The demonstrators marched on. As they approached, I realized
that they were protesting the Islamic regime in Iran. I have to admit that
until I saw those Iranians chanting for democracy, I doubted the
oft-expressed sentiment that Iran was a country ripe for democratic rule.
But the sight of Iranians seeking freedom convinced me that President Bush's
mission to bring democracy to the Middle East could be successful.
If Western Europe has its way, this will never happen. France,
Germany and their other accommodation-minded cohorts are in the palms of
Middle Eastern Islamic dictatorships. For these countries that never
experienced the tyranny of Communist rule during the Cold War, the idea of
evil is anathema. Middle Eastern terrorist regimes aren't evil, they think;
they deserve to be treated with the utmost respect. The "Axis of Weasel," as
the conservative press has taken to calling the Western European appeasers,
has maintained ties with Iraq, Iran, Syria and the Palestinian Authority,
All European scorn is reserved for Middle Eastern democracies,
because the only democracies in the Middle East have close ties to the
United States. European jealousy of American power and hatred of America's
un-chic "cowboy diplomacy" means that anyone even remotely allied with the
United States becomes an enemy. Israel is enemy No. 1, of course, because
latent anti-Semitism combines with anti-Americanism. But the most obvious
current example is Turkey.
Turkey is a country that the Iranian protesters wish to emulate.

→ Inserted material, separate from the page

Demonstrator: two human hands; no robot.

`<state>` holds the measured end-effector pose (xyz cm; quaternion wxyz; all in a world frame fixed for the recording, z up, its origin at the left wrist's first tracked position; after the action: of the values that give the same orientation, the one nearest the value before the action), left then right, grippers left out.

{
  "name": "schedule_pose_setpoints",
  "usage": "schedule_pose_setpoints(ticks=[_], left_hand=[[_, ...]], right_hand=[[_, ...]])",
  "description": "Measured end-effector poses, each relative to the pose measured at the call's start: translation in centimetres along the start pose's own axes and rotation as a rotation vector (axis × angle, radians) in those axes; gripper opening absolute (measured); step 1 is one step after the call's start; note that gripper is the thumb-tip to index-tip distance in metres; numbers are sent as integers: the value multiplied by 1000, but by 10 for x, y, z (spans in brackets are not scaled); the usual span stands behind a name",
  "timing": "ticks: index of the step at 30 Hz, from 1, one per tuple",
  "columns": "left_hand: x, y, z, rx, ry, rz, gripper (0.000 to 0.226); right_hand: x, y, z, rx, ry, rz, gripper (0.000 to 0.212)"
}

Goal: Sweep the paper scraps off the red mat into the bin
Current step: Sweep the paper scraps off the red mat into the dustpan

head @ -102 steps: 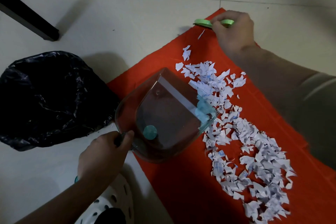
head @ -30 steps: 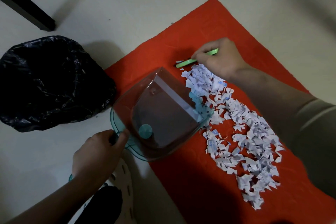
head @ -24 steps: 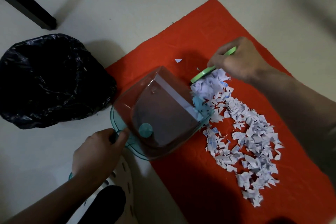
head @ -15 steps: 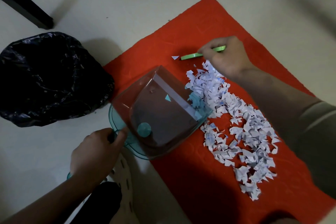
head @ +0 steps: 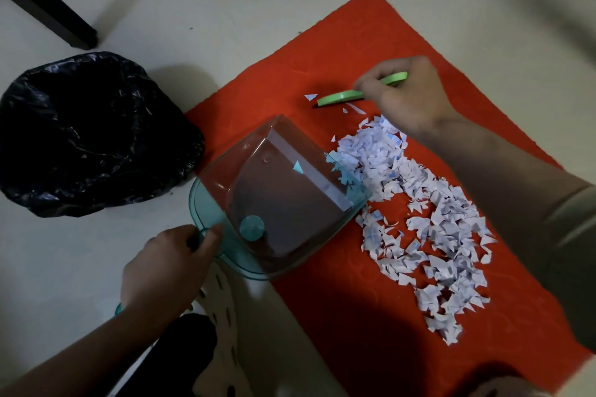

Separation between church and state is rigidly enforced, for fear of
Islamist infiltration. Turkey is friendly with the United States and is the
only Muslim country openly friendly to Israel. Its economy is geared toward
westernization, and its military cooperates closely with Israel and the
United States. Turkey is a member of NATO and aspires to be a member of the
European Union. Turkish bases will be used in any U.S.-led war with Iraq.
As a member of NATO, Turkey (with U.S. backing) wants NATO to
place Patriot air defense missiles and early warning aircraft in Turkey to
protect against any attack by Iraq in the event of a war. Prime Minister
Abdullah Gul correctly claims that Turkey was a Cold War battleground in
protecting Western Europe, and now, Western Europe should reciprocate. But
the Thrombotic Three -- France, Germany and Belgium -- are utilizing the
only power they have, their NATO veto power, to prevent any protection of
Turkey. By doing so, they risk creating a fatal split in the very fabric of
NATO. They hope that other countries will back their pacifism and refuse aid
to Turkey. This kind of highhandedness is aimed at alienating the Middle
East's only predominantly Muslim democracy from America, turning it into the
kind of Islamist loose cannon with which the Europeans love to deal.
The EU also shuns Turkey, despite Turkey's eminent
qualifications for entry. This is hardly surprising, since the EU has long
spurned countries it perceives as "U.S. puppets." In 1963, French Prime
Minister Charles De Gaulle blocked Britain's ascension to the European
Economic Community (which would later become the EU) because the United
Kingdom was closely allied with the United States. The same feeling applies
to Eastern European EU applicants aligned with the United States.
This Western European scorn for U.S. allies should prompt
America to turn away from countries like France and Germany. A new
American-led alliance -- composed of formerly Communist Eastern European
countries, and principled democracies like the UK, Italy, Israel, India and
Turkey -- is the last, best hope for a network of Middle Eastern
democracies. Millions like the Iranian demonstrators hope and pray for
democracy and freedom in the Middle East. America must not abandon them.